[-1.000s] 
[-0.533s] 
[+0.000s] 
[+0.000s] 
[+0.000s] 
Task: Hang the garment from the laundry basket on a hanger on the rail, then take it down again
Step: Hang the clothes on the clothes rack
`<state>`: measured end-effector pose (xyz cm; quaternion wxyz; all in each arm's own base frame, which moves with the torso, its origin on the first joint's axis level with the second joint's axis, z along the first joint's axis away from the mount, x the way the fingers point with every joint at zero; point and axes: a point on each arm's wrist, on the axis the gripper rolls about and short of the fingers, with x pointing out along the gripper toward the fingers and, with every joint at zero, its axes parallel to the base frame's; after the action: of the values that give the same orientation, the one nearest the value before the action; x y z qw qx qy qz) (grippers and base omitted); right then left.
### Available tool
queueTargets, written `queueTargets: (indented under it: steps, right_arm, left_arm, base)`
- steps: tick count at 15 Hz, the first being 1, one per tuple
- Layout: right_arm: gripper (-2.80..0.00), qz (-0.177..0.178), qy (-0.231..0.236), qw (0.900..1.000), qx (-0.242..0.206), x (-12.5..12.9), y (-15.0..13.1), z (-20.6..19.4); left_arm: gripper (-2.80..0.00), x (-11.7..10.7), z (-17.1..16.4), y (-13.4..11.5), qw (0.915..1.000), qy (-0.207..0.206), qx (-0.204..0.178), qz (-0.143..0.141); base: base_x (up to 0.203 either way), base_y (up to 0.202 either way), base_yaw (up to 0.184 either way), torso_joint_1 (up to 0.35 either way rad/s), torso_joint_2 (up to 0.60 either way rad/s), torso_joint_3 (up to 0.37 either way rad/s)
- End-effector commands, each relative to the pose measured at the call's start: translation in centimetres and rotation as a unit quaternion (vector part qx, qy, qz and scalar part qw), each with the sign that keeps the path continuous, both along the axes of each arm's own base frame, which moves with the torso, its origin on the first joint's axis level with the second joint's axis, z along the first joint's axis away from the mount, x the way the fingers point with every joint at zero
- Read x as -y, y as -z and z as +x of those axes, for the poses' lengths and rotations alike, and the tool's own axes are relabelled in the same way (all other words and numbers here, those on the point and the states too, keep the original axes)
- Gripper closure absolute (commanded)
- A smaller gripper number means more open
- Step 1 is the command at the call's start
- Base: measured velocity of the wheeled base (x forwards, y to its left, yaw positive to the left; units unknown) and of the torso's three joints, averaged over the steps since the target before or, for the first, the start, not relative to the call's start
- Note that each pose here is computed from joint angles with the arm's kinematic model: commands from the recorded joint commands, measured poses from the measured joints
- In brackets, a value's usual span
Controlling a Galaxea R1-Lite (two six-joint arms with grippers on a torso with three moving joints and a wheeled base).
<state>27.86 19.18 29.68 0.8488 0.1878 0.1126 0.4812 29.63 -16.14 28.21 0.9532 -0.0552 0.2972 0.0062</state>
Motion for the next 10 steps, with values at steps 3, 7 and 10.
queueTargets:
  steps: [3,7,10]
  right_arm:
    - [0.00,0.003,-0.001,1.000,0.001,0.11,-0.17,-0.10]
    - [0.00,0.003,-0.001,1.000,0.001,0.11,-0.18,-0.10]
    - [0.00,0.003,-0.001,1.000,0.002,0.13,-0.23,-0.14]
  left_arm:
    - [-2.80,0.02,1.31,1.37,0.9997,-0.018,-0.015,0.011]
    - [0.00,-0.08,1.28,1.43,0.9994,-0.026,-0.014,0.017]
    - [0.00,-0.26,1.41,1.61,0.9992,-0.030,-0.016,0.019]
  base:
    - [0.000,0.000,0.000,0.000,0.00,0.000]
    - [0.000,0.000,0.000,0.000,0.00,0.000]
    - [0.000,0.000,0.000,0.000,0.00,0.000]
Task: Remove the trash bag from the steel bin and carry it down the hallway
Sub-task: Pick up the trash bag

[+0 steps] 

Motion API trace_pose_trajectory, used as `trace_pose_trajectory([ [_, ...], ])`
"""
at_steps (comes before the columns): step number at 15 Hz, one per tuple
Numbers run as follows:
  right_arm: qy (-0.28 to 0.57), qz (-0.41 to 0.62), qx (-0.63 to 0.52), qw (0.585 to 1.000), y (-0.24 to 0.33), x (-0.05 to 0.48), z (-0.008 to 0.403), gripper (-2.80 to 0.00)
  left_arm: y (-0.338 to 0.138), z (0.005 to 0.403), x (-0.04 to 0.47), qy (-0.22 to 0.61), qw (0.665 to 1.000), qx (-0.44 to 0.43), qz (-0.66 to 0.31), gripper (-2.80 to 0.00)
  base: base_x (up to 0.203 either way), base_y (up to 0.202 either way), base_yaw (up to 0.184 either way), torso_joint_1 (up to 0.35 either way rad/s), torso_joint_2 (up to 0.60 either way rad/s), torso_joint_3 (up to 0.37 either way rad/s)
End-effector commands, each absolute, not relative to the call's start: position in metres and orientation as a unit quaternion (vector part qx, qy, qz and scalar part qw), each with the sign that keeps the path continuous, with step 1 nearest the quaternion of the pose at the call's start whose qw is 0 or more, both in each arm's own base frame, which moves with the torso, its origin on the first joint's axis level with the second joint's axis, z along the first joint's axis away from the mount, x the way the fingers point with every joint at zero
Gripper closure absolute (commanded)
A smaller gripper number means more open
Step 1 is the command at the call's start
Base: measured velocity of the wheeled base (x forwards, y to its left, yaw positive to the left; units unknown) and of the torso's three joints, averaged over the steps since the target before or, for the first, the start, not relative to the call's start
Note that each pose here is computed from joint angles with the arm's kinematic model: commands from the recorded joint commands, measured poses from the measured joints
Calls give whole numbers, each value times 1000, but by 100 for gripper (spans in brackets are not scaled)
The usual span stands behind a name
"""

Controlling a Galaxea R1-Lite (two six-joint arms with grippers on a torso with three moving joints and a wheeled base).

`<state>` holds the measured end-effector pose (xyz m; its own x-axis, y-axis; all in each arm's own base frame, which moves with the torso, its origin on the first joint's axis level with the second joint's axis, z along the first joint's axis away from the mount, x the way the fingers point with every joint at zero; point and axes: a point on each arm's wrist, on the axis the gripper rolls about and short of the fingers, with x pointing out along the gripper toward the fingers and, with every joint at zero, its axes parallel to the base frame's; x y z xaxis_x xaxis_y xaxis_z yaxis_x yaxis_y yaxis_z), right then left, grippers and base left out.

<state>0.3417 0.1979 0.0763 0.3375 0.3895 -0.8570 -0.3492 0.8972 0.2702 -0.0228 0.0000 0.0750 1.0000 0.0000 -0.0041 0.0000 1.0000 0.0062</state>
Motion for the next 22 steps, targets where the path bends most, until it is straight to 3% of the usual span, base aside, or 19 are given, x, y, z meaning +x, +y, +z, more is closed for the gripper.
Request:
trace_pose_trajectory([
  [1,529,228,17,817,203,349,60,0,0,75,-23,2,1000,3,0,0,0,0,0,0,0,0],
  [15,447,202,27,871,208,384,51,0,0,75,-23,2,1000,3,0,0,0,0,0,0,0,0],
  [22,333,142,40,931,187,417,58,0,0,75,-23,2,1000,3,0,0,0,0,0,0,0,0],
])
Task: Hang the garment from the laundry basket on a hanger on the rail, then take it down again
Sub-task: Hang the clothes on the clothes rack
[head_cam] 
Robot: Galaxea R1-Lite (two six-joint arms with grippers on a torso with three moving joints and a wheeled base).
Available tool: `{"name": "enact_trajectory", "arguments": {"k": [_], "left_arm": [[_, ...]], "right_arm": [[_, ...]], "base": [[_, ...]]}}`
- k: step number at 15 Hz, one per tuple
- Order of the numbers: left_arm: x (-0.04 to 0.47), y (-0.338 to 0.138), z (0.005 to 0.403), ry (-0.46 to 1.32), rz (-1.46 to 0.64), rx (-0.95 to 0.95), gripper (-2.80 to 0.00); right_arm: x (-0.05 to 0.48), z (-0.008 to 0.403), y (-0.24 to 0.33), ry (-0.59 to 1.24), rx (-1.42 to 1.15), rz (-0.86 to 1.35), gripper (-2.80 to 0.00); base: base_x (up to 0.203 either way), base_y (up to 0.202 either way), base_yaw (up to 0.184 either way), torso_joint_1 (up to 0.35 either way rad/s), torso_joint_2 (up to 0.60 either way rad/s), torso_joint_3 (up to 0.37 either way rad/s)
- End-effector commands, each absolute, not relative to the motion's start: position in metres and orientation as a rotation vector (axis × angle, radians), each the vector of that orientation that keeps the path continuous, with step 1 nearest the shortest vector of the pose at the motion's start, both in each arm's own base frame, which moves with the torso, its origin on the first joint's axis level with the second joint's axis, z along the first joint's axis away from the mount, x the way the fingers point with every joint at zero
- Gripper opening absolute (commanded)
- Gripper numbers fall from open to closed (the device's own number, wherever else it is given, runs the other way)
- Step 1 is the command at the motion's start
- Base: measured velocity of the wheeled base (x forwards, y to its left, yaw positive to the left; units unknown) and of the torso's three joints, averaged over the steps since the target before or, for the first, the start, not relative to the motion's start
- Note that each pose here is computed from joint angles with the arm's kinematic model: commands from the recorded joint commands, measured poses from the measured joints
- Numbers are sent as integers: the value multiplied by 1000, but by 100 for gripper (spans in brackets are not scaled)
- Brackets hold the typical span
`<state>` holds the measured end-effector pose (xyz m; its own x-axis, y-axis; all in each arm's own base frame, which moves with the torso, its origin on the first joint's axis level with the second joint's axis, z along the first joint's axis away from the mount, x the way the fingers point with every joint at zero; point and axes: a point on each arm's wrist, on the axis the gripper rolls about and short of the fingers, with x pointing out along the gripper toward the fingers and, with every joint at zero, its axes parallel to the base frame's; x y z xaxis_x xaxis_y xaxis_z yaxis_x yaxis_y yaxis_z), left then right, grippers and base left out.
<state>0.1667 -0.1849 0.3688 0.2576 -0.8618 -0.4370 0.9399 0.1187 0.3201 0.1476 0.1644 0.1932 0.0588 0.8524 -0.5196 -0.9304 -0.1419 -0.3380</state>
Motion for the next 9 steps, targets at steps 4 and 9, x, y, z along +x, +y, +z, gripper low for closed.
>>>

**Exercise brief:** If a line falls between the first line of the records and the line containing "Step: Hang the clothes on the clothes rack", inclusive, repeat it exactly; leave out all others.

**Exercise solution:**
[-1.000s] 
[-0.533s] 
[+0.000s] 
[+0.000s] 
[+0.000s] 
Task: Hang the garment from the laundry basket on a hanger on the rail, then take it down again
Step: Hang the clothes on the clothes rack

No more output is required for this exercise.